▶ **WHAT IS NEEDED**
In the records below, find the line holding "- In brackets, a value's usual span" and the line holding "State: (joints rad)". Set down both, with every line between them, exactly.

▬▬▬▬▬▬

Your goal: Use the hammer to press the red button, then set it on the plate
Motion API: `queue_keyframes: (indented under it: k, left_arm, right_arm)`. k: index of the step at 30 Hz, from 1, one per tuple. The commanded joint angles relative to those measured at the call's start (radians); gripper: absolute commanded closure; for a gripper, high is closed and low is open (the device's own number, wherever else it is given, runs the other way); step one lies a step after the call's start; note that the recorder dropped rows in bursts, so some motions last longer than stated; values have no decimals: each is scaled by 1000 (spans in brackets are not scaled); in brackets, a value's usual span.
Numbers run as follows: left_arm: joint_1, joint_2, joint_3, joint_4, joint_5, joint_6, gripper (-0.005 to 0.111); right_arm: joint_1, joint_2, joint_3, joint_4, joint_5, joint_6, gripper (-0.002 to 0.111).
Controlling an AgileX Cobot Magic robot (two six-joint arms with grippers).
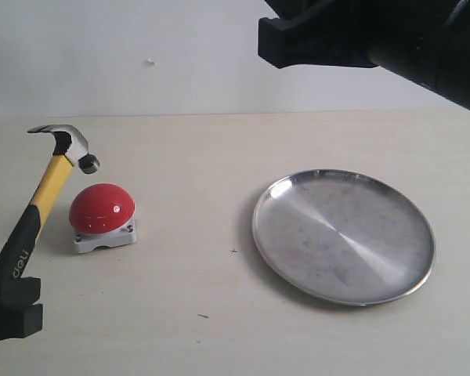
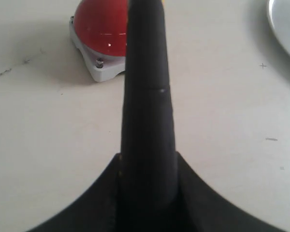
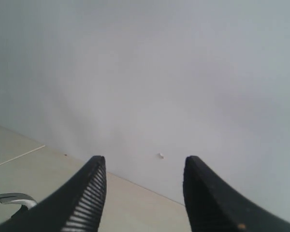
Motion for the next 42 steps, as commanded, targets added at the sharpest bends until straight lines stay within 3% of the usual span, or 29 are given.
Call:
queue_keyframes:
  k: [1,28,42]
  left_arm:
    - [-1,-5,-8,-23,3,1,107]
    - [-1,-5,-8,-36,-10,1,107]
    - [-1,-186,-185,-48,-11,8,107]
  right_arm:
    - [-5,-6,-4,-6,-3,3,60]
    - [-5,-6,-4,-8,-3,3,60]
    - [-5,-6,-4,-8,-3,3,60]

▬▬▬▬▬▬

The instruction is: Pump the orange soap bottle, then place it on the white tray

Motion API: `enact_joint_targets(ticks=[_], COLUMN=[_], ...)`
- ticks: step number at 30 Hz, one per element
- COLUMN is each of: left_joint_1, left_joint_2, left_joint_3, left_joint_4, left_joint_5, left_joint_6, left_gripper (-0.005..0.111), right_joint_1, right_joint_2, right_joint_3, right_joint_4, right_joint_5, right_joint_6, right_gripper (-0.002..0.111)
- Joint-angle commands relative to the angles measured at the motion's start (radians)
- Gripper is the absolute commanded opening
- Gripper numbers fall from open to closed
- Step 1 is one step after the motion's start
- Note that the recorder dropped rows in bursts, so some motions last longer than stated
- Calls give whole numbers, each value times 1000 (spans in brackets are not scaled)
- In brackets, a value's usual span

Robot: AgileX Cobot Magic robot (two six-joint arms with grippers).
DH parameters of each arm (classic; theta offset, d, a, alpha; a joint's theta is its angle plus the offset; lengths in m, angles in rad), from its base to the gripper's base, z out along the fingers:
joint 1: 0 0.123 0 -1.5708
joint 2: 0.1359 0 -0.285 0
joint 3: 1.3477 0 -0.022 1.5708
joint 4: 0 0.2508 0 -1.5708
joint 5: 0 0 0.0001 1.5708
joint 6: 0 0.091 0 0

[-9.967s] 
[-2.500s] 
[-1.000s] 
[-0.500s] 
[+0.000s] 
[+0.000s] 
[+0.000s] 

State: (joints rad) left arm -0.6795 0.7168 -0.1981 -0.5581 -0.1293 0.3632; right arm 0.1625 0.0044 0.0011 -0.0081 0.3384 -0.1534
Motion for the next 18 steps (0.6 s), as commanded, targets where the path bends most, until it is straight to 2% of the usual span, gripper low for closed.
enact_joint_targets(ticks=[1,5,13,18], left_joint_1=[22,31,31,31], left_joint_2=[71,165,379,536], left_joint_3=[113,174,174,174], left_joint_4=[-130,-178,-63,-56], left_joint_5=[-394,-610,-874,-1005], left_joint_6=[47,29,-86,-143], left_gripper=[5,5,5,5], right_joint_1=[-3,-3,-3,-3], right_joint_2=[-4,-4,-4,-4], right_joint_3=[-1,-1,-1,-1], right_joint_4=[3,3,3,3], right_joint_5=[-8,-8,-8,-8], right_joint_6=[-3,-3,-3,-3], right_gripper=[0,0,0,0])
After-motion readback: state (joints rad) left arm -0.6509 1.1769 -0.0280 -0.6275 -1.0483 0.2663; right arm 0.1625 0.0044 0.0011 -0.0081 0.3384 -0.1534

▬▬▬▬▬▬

▶ **ANSWER SECTION**
- In brackets, a value's usual span

Robot: AgileX Cobot Magic robot (two six-joint arms with grippers).
DH parameters of each arm (classic; theta offset, d, a, alpha; a joint's theta is its angle plus the offset; lengths in m, angles in rad), from its base to the gripper's base, z out along the fingers:
joint 1: 0 0.123 0 -1.5708
joint 2: 0.1359 0 -0.285 0
joint 3: 1.3477 0 -0.022 1.5708
joint 4: 0 0.2508 0 -1.5708
joint 5: 0 0 0.0001 1.5708
joint 6: 0 0.091 0 0

[-9.967s] 
[-2.500s] 
[-1.000s] 
[-0.500s] 
[+0.000s] 
[+0.000s] 
[+0.000s] 

State: (joints rad) left arm -0.6795 0.7168 -0.1981 -0.5581 -0.1293 0.3632; right arm 0.1625 0.0044 0.0011 -0.0081 0.3384 -0.1534

The exercise requires no further output.